▶ **WORK INSTRUCTION**:
When you transcribe the listing that follows, keep every line exact and skip any picture.

▶ **PROVIDED DATA**:

════════════════

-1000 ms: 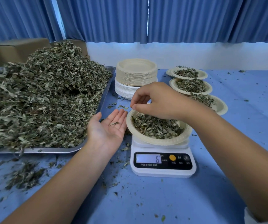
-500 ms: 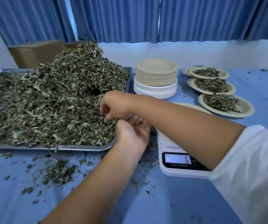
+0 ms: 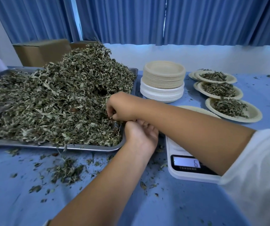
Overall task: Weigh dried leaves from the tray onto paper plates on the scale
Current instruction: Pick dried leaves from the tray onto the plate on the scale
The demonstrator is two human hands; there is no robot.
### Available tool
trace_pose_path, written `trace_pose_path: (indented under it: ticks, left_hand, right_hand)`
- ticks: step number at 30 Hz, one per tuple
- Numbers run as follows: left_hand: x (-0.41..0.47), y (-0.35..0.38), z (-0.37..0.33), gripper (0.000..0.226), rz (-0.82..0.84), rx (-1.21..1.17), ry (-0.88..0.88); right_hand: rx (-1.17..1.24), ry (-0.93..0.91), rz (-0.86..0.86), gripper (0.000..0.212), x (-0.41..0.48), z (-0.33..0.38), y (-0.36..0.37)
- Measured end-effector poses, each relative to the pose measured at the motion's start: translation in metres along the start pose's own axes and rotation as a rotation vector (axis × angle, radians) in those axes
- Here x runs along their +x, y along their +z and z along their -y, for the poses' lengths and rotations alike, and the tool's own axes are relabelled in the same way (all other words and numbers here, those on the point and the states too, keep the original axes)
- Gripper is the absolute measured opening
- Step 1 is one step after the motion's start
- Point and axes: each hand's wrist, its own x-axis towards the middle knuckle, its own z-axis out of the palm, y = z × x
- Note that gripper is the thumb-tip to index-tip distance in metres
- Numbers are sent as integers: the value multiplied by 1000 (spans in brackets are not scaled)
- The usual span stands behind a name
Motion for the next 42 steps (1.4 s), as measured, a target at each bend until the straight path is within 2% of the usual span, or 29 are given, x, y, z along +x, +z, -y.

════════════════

▶ **ANSWER TO THE PROBLEM**:
-1000 ms: 
-500 ms: 
+0 ms: 
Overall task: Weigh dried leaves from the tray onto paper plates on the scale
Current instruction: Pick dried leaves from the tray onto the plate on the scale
The demonstrator is two human hands; there is no robot.
### Available tool
trace_pose_path, written `trace_pose_path: (indented under it: ticks, left_hand, right_hand)`
- ticks: step number at 30 Hz, one per tuple
- Numbers run as follows: left_hand: x (-0.41..0.47), y (-0.35..0.38), z (-0.37..0.33), gripper (0.000..0.226), rz (-0.82..0.84), rx (-1.21..1.17), ry (-0.88..0.88); right_hand: rx (-1.17..1.24), ry (-0.93..0.91), rz (-0.86..0.86), gripper (0.000..0.212), x (-0.41..0.48), z (-0.33..0.38), y (-0.36..0.37)
- Measured end-effector poses, each relative to the pose measured at the motion's start: translation in metres along the start pose's own axes and rotation as a rotation vector (axis × angle, radians) in those axes
- Here x runs along their +x, y along their +z and z along their -y, for the poses' lengths and rotations alike, and the tool's own axes are relabelled in the same way (all other words and numbers here, those on the point and the states too, keep the original axes)
- Gripper is the absolute measured opening
- Step 1 is one step after the motion's start
- Point and axes: each hand's wrist, its own x-axis towards the middle knuckle, its own z-axis out of the palm, y = z × x
- Note that gripper is the thumb-tip to index-tip distance in metres
- Numbers are sent as integers: the value multiplied by 1000 (spans in brackets are not scaled)
- The usual span stands behind a name
Motion for the next 42 steps (1.4 s), as measured, a target at each bend until the straight path is within 2% of the usual span, or 29 are given, x, y, z along +x, +z, -y.

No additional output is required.